In my mind data models are like the foundations of a house. Whether you use ORM or a more traditional modeling tool, they form the base of the entire rest of your project. Consequently, every decision you make (or don’t make) regarding your data model during the design phase(s) of your project will significantly affect the duration of your project and the maintainability and performance of your application.

You could de-emphasize up-front planning, but every correction you make to the data model once code has been written on top of it will introduce significant delays to the project as developers refactor data access, business logic, and user interface tiers.
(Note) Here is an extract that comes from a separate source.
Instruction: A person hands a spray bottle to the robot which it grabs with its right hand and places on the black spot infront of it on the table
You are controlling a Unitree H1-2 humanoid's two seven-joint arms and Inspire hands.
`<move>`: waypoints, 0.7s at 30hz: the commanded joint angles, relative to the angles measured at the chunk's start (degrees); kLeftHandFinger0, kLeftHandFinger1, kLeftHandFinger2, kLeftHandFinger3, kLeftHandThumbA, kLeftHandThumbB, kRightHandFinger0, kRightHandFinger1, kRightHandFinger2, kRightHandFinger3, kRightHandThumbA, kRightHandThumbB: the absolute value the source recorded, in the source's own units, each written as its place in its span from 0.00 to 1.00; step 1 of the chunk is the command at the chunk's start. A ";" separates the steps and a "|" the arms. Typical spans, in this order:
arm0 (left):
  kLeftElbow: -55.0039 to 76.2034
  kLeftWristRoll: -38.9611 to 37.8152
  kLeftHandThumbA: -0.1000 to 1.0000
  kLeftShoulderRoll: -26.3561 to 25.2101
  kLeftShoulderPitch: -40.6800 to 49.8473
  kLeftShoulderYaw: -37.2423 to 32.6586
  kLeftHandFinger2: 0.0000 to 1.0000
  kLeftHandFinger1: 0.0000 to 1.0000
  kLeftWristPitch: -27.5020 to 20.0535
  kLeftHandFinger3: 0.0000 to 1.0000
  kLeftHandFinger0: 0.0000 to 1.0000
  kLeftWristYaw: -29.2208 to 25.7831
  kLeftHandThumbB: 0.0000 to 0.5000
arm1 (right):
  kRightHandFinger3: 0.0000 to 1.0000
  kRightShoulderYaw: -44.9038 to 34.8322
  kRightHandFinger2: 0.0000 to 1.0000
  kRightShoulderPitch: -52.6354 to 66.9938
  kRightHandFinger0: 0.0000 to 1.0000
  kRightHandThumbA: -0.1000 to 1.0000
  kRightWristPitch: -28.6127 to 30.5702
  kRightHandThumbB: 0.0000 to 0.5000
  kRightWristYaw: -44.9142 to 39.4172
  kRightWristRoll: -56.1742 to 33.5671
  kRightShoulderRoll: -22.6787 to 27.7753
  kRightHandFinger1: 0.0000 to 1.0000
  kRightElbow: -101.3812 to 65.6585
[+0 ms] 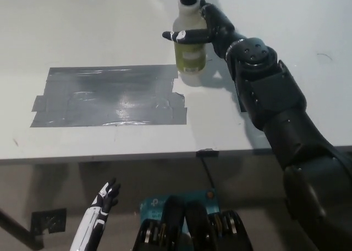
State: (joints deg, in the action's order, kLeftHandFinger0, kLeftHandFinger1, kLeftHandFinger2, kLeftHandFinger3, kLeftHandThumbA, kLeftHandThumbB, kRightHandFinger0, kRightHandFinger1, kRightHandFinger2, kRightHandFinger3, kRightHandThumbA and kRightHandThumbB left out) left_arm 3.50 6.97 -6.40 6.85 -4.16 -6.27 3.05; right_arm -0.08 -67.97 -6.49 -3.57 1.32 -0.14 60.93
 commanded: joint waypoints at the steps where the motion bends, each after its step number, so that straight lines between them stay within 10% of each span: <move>1: 2.20 -0.24 1.00 -0.45 -0.28 0.25 1.00 1.00 -0.18 1.00 1.00 0.36 0.12 | 1.00 0.13 1.00 -3.20 1.00 0.75 4.90 0.96 2.27 0.25 -0.69 1.00 0.02; 15: 1.32 -0.04 1.00 -1.07 -0.90 0.12 1.00 1.00 -1.09 1.00 1.00 0.59 0.13 | 1.00 0.76 1.00 -2.52 1.00 0.70 8.21 0.99 1.98 0.93 0.59 1.00 4.69; 16: 1.34 0.01 1.00 -1.10 -0.90 0.08 1.00 1.00 -1.06 1.00 1.00 0.59 0.13 | 1.00 0.93 0.99 -2.73 0.83 0.62 7.50 0.98 3.90 1.57 0.51 0.87 4.96; 17: 1.57 0.03 1.00 -1.11 -0.86 0.03 1.00 1.00 -0.74 1.00 1.00 0.61 0.13 | 0.62 1.25 0.53 -2.92 0.28 0.40 7.37 0.79 8.72 3.02 0.23 0.38 5.52; 18: 1.70 -0.02 1.00 -1.10 -0.85 0.03 1.00 1.00 -0.50 1.00 1.00 0.63 0.13 | 0.32 1.62 0.36 -2.80 0.06 0.19 8.72 0.65 13.30 4.42 -0.08 0.17 5.89; 21: 1.62 -0.30 1.00 -1.03 -0.69 0.07 1.00 1.00 -0.58 1.00 1.00 0.62 0.12 | 0.33 1.73 0.50 -2.36 0.00 0.00 9.71 0.40 17.78 5.40 -0.66 0.16 5.61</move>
State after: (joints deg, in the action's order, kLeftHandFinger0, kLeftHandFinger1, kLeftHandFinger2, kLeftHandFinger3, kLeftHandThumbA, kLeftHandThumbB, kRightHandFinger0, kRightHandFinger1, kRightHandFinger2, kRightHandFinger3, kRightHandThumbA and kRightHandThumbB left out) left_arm 3.74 6.96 -6.79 6.37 -4.19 -6.10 3.07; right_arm 0.80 -67.81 -0.24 0.97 2.79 -0.45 66.26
That’s why mistakes made during design are expensive, and it would behoove any architect (or project manager) to be well aware of the repercussions of data model decisions and minimize mistakes before construction begins.

After years of working with or maintaining applications based on poorly designed data models, and after years of modeling my own databases from scratch I’ve seen and made a lot of mistakes. So, I’ve compiled ten of the most common ones and the arguments for and against them.

I’ll be speaking on this topic in the upcoming IASA conference in October, and so I wanted to vet these ideas with the community. I know there are strong feelings on these topics, so please help me out by commenting if you feel I’ve missed something or am off base.

I’ll start with Mistake #1: Not Using Referential Integrity in this post. I'll give four common reasons for avoiding referential integrity and then rebuff them. I'll then cover the more controversial Mistake #2 Not Using Surrogate Keys in my next post.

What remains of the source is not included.